Scan the records for the word "yellow". Return each line where it is found.

*** MATERIAL TO PROCESS Section Begins ***

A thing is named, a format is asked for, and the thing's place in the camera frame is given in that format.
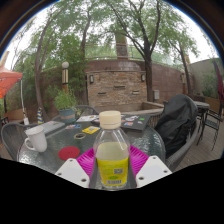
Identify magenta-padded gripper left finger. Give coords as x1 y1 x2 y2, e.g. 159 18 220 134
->
54 147 101 190

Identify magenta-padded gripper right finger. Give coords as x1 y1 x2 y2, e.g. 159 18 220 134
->
128 144 173 190

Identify clear bottle with yellow label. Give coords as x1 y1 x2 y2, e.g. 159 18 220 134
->
92 110 131 191

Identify flat round red coaster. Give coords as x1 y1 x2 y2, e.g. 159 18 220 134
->
58 146 81 161

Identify grey wicker chair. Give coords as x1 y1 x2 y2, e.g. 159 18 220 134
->
51 104 99 123
148 109 201 173
0 122 39 161

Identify white ceramic mug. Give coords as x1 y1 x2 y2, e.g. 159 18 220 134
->
24 125 48 153

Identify silver laptop with stickers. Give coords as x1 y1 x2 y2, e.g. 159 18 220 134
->
36 120 66 135

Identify white sticker sheet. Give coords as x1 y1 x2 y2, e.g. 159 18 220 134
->
76 114 100 123

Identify black backpack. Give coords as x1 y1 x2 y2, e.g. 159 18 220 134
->
154 94 198 158

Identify blue and yellow striped cone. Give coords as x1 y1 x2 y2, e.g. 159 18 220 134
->
36 106 45 125

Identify white umbrella pole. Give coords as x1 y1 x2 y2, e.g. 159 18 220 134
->
20 79 30 126

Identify potted green plant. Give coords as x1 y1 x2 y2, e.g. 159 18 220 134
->
53 88 79 124

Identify black metal chair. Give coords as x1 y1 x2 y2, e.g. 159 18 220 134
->
196 103 224 151

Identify round dark patio table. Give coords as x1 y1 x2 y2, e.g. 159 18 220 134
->
193 100 211 118

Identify orange patio umbrella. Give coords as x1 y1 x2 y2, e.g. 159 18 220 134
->
0 66 24 100

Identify lamp post with white globe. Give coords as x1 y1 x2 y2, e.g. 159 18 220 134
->
61 61 70 94

*** MATERIAL TO PROCESS Section Ends ***

### [COMPLETED EXERCISE]
Identify clear bottle with yellow label. Give coords as x1 y1 x2 y2, e.g. 159 18 220 134
Identify blue and yellow striped cone. Give coords as x1 y1 x2 y2, e.g. 159 18 220 134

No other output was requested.